■ **Task prompt**
Locate every line in the records below that contains the word "given", and copy each one.

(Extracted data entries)
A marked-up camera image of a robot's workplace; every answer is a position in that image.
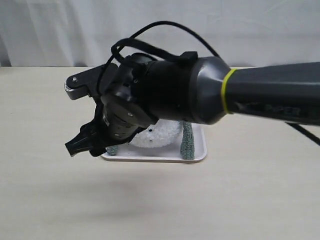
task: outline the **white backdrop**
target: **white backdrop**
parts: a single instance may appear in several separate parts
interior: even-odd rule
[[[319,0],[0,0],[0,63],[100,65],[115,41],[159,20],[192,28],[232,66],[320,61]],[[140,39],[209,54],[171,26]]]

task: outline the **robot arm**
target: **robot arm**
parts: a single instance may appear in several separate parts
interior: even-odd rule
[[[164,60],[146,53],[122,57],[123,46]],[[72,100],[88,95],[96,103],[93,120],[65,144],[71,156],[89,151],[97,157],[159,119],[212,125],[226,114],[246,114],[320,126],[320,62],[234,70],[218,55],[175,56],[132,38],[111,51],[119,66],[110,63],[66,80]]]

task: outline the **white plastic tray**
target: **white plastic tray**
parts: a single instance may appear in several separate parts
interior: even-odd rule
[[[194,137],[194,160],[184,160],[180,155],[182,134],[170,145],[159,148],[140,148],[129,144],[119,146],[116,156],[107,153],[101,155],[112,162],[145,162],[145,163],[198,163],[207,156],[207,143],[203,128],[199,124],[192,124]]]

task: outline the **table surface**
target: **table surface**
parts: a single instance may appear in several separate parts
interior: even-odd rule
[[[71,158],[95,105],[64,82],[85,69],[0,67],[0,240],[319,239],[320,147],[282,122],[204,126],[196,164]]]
---
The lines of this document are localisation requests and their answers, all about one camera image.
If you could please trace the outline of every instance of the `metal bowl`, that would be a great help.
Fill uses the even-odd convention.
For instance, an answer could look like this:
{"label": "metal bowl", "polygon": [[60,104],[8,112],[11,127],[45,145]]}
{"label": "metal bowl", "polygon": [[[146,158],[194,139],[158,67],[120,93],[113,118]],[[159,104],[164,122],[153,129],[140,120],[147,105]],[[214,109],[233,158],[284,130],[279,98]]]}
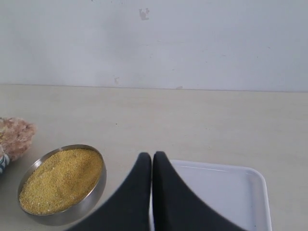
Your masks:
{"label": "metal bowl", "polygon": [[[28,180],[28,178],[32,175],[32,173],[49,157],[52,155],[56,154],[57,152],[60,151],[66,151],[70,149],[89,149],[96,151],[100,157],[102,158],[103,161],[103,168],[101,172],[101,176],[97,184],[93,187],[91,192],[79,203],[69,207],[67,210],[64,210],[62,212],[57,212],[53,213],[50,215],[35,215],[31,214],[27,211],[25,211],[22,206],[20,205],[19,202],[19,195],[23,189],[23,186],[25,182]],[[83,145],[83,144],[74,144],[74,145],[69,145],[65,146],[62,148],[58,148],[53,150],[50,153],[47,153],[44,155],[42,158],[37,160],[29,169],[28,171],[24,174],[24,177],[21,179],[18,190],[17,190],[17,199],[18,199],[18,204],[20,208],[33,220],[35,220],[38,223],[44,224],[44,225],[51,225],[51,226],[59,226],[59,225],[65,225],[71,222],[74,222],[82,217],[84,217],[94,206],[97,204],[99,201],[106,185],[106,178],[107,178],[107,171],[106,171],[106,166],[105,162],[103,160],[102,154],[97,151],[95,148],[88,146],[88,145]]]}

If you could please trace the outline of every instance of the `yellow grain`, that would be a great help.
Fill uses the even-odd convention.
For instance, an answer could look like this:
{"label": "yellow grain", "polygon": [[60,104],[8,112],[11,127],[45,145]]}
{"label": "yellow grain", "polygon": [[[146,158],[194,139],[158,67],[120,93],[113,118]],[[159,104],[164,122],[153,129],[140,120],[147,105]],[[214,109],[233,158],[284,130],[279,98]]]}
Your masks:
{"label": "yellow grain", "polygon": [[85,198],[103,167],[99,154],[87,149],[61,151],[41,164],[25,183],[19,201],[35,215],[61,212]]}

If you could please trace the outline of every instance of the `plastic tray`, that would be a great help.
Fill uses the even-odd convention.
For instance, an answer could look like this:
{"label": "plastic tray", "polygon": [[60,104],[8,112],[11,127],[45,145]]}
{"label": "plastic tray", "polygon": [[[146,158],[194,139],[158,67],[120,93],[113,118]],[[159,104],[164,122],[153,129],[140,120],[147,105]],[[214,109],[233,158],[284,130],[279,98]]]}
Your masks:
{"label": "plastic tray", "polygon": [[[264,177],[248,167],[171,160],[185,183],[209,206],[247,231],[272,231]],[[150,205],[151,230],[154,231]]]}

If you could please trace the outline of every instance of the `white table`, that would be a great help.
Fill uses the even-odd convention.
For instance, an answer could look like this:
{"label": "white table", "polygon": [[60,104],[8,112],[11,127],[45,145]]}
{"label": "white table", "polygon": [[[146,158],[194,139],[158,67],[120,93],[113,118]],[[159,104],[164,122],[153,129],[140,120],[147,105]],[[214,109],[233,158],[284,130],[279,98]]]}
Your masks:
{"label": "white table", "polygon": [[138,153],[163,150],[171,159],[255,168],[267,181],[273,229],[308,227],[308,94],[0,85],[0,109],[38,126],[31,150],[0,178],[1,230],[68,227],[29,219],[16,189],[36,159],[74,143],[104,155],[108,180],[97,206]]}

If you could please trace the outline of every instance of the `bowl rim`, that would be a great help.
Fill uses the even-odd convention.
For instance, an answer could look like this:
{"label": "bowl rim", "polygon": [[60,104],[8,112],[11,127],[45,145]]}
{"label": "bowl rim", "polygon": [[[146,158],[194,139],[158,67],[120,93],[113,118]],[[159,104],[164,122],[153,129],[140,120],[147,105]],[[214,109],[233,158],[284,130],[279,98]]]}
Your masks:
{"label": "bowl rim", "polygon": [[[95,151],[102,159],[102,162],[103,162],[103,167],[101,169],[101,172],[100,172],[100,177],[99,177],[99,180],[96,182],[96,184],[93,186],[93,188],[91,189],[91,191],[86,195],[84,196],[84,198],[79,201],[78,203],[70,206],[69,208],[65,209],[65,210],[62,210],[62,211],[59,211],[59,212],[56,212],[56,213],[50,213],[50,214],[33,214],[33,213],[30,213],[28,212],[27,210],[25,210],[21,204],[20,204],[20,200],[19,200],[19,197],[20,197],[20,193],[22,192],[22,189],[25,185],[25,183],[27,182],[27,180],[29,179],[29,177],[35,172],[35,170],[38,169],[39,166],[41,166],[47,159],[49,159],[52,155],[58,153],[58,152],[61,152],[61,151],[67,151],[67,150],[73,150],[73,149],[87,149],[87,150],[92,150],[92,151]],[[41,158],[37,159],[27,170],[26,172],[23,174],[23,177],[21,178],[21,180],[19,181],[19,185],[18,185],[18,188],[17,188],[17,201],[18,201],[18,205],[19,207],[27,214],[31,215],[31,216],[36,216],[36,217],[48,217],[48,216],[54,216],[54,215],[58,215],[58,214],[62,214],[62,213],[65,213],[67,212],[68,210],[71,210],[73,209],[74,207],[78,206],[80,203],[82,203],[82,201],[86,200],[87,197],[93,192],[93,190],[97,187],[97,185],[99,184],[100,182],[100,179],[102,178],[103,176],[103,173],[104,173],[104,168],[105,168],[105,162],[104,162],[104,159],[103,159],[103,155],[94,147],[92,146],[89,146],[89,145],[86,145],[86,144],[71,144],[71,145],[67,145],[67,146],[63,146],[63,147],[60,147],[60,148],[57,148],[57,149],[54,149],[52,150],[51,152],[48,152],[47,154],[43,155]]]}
---
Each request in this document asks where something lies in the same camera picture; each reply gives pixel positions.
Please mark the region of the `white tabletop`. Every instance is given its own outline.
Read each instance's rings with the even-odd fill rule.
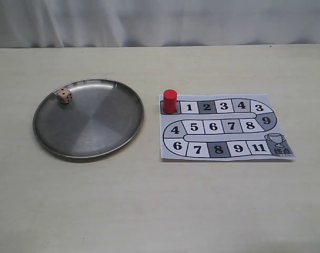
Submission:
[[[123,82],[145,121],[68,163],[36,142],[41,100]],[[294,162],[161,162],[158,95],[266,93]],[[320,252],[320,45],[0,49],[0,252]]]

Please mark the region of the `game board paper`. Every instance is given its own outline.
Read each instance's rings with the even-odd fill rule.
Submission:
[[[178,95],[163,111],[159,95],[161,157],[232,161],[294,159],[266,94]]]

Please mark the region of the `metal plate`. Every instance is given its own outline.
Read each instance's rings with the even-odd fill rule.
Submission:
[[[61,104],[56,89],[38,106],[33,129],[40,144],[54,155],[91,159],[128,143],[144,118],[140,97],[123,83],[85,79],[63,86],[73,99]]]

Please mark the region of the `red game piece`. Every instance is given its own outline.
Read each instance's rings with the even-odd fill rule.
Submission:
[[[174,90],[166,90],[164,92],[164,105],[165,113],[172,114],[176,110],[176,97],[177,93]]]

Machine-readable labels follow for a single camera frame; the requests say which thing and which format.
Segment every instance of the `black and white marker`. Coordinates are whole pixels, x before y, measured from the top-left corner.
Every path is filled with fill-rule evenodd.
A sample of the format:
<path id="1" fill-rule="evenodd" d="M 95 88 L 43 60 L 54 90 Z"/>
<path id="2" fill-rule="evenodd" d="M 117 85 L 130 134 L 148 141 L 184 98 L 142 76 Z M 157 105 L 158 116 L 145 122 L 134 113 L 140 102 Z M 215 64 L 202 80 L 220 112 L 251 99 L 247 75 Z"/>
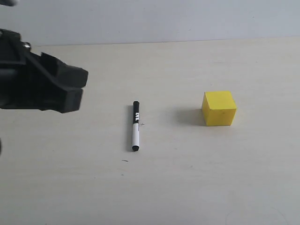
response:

■ **Your solution**
Please mark the region of the `white tabletop`. Every instance is given its own outline.
Please mark the region of the `game board paper`. Every instance is given its own outline.
Please mark the region of the `metal plate`. Every instance is given its own outline.
Please mark the region of the `red game piece`. Every instance is given its own outline.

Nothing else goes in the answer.